2 集団や社会の一員としての思考・判断・実践
  集団や社会の一員としての役割を自覚し、望ましい人間関係を築きながら、
    集団生活や自己の生活の充実と向上について考え、判断し、自己を生かして実践している。

3 集団活動や生活についての知識・理解
  集団活動の意義、よりよい生活を築くために集団として意見をまとめる話し合い活動の仕方、
    自己の健全な生活の在り方などについて理解している。 

 文中の「集団活動」を「学習活動」に置き換えて考えてみましょう。望ましい学習活動を考えるに当たって大切な視点が見えてきます。

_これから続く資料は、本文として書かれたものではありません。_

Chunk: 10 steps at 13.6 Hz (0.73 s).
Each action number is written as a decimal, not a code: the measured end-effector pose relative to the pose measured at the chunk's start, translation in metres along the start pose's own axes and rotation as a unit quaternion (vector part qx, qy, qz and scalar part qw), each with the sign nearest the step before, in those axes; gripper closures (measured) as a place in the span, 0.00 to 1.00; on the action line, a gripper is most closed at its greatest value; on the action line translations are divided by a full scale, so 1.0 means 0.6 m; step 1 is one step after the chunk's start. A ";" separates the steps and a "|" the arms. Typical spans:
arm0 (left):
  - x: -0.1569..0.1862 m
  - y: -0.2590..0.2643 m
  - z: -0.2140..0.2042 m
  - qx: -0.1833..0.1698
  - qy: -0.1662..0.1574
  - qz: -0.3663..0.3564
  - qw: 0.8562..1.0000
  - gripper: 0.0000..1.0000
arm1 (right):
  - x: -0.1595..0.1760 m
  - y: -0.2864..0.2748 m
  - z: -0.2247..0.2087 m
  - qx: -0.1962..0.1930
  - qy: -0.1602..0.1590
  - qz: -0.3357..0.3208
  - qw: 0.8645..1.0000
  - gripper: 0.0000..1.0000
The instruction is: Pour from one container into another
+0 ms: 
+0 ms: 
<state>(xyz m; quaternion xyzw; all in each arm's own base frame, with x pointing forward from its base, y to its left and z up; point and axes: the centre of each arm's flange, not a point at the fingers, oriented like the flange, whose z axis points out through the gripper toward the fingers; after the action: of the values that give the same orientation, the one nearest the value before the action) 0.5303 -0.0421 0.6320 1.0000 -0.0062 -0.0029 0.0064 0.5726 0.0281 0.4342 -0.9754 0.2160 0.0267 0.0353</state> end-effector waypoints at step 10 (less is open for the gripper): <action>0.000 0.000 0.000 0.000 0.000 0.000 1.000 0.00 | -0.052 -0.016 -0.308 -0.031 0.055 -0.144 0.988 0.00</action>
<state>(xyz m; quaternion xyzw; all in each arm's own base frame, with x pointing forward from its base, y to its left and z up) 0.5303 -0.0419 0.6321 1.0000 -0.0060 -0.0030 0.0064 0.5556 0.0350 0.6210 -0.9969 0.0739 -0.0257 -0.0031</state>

学習を「個」のレベルだけでなく、「集団」のレベルでの活動として捉える視点です。「集団」の中で、いかに一人一人の子どもが、課題を自分のものとして捉え、課題解決の意欲を持って、主体的、探究的、協働的に関わり合いながら学習に取り組むか。そして、教師と子ども、子どもと子ども同士の共感関係の構築等の学習環境をいかに教師が整えるか、等が重要なことが改めて浮かび上がってきます。

 余談ですが、上記の文の内容を「家庭」「家庭生活」の文脈に置き換えてみると、「学習の自律性」の土台を育てる家庭の在り方が見えてきそうです。